WORK REQUEST: Whenever a picture appears, leave it out while repeating all the other data exactly.

(DATA FOR ANALYSIS Opens)

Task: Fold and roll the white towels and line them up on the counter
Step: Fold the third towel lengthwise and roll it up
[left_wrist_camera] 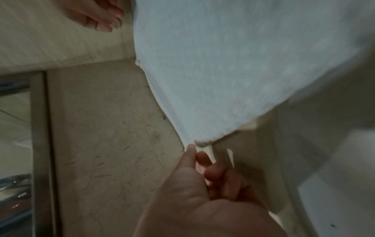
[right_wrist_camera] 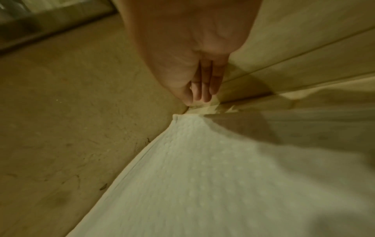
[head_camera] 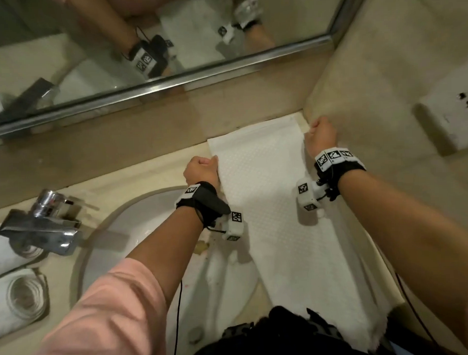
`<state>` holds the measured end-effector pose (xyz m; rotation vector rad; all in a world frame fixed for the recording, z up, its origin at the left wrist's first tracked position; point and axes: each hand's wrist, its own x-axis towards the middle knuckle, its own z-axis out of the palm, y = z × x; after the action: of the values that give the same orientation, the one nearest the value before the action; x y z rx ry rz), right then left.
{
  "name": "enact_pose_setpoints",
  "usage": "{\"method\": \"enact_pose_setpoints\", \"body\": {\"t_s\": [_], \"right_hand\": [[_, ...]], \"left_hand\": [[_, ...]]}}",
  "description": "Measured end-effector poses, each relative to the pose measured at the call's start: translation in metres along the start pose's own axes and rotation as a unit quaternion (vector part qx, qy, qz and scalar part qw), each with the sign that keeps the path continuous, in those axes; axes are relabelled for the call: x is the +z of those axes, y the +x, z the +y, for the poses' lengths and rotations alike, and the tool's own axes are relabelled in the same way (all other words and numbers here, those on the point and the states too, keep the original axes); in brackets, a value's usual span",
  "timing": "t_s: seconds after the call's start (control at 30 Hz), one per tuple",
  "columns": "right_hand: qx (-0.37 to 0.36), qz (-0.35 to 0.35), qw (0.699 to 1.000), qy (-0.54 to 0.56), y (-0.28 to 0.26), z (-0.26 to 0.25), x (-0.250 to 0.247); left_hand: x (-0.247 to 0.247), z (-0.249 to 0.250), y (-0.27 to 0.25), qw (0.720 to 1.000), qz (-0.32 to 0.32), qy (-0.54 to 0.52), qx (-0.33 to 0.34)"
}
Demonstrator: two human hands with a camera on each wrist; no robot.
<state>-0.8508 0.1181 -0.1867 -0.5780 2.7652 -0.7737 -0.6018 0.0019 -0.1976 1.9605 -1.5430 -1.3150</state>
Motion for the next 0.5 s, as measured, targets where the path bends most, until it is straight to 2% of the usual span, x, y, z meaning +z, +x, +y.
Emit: {"method": "enact_pose_setpoints", "body": {"t_s": [0.07, 0.17, 0.3, 0.5], "right_hand": [[0.0, 0.0, 1.0, -0.002, -0.02, 0.015, -0.01], [-0.004, -0.038, 0.999, 0.01, -0.052, 0.041, -0.022], [0.032, -0.076, 0.996, 0.015, -0.099, 0.077, -0.039], [0.089, -0.062, 0.994, 0.01, -0.168, 0.124, -0.058]], "left_hand": [[-0.002, -0.004, -0.011, 0.999, -0.042, 0.019, -0.018], [0.001, -0.013, -0.025, 0.989, -0.112, 0.09, -0.032], [-0.002, -0.026, -0.055, 0.978, -0.144, 0.148, -0.018], [-0.007, -0.042, -0.086, 0.971, -0.188, 0.148, -0.02]]}}
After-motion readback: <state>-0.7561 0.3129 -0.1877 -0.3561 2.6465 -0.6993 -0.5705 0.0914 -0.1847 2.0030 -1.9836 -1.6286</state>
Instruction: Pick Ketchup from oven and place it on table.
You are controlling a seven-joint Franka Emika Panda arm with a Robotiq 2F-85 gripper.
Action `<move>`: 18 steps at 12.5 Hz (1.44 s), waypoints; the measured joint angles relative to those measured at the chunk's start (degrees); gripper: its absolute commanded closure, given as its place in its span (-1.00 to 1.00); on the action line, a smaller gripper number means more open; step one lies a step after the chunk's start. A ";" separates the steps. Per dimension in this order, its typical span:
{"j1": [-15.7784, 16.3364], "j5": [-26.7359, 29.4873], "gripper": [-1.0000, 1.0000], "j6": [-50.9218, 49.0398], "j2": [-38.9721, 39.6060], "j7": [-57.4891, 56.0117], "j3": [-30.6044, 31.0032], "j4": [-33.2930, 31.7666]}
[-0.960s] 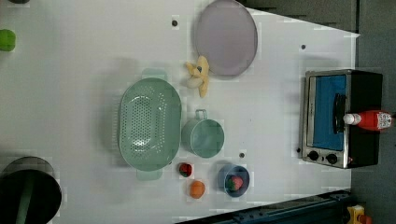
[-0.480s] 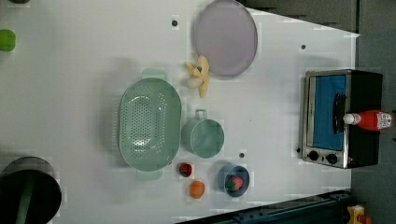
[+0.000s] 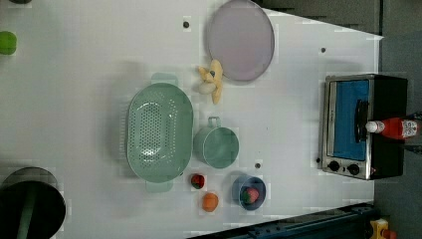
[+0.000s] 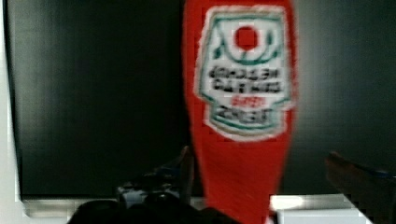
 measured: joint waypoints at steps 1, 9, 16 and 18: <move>0.10 1.02 -1.00 2.83 2.09 0.00 -0.62 0.62; -1.93 1.75 -0.92 7.61 6.90 0.00 -1.57 1.40; -1.06 2.91 -0.29 7.83 7.22 0.00 -2.13 1.62; -1.93 1.79 -0.29 6.69 7.62 0.00 -1.29 2.91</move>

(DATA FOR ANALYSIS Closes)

ANSWER TO THIS PROBLEM:
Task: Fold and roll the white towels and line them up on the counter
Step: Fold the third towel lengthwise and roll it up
[left_wrist_camera] 
[right_wrist_camera] 
[head_camera] 
`<state>` holds the measured end-effector pose (xyz m; rotation vector rad; all in a world frame fixed for the recording, z up, its origin at the left wrist's first tracked position; point and axes: each hand's wrist, its own x-axis towards the middle knuckle, its own z-axis out of the palm, y = z × x; after the action: of the values that give the same orientation, the one nearest the value before the action; x y z rx ry rz), right then left.
{
  "name": "enact_pose_setpoints",
  "usage": "{\"method\": \"enact_pose_setpoints\", \"body\": {\"t_s\": [_], \"right_hand\": [[_, ...]], \"left_hand\": [[_, ...]]}}",
  "description": "Measured end-effector poses, each relative to the pose measured at the call's start: translation in metres along the start pose's own axes and rotation as a unit quaternion (vector part qx, qy, qz and scalar part qw), each with the sign that keeps the path continuous, in those axes; axes are relabelled for the call: x is the +z of those axes, y the +x, z the +y, for the poses' lengths and rotations alike, and the tool's own axes are relabelled in the same way (all other words and numbers here, those on the point and the states too, keep the original axes); in brackets, a value's usual span",
  "timing": "t_s: seconds after the call's start (control at 30 Hz), one per tuple",
  "columns": "right_hand: qx (-0.37 to 0.36), qz (-0.35 to 0.35), qw (0.699 to 1.000), qy (-0.54 to 0.56), y (-0.28 to 0.26), z (-0.26 to 0.25), x (-0.250 to 0.247); left_hand: x (-0.247 to 0.247), z (-0.249 to 0.250), y (-0.27 to 0.25), qw (0.720 to 1.000), qz (-0.32 to 0.32), qy (-0.54 to 0.52), qx (-0.33 to 0.34)"
}
Demonstrator: two human hands with a camera on each wrist; no robot.
<state>-0.8508 0.1181 -0.1867 -0.5780 2.7652 -0.7737 -0.6018 0.0019 -0.1976 1.9605 -1.5430 -1.3150</state>
Motion for the next 0.5 s, as measured, targets where the path bends most, until it is straight to 2% of the usual span, x, y, z meaning +z, +x, +y.
Emit: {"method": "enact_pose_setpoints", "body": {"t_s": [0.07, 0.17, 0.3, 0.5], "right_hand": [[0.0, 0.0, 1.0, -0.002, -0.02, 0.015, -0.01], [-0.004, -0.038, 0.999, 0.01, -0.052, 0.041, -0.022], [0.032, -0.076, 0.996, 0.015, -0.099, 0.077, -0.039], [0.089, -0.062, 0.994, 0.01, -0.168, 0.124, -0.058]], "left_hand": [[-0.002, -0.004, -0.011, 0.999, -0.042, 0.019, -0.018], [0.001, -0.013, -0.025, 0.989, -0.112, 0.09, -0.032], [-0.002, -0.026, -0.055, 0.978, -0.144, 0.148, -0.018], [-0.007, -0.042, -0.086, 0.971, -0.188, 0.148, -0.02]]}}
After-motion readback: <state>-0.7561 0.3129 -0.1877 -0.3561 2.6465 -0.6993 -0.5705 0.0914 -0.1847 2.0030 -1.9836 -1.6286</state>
Instruction: Pick Ketchup from oven and place it on table.
You are controlling a seven-joint Franka Emika Panda arm with a Robotiq 2F-85 gripper.
Action `<move>`: 18 steps at 12.5 Hz (1.44 s), waypoints; the measured joint angles relative to those measured at the chunk's start (degrees); gripper: its absolute commanded closure, given as its place in its span (-1.00 to 1.00); on the action line, a smaller gripper number means more open; step one lies a step after the chunk's start. A ";" separates the steps. Per dimension in this order, its typical span:
{"j1": [-15.7784, 16.3364], "j5": [-26.7359, 29.4873], "gripper": [-1.0000, 1.0000], "j6": [-50.9218, 49.0398], "j2": [-38.9721, 39.6060], "j7": [-57.4891, 56.0117], "j3": [-30.6044, 31.0032], "j4": [-33.2930, 31.7666]}
[-0.960s] 
[-0.480s] 
[+0.000s] 
[+0.000s] 
 measured: joint waypoints at steps 1, 9, 16 and 18: <move>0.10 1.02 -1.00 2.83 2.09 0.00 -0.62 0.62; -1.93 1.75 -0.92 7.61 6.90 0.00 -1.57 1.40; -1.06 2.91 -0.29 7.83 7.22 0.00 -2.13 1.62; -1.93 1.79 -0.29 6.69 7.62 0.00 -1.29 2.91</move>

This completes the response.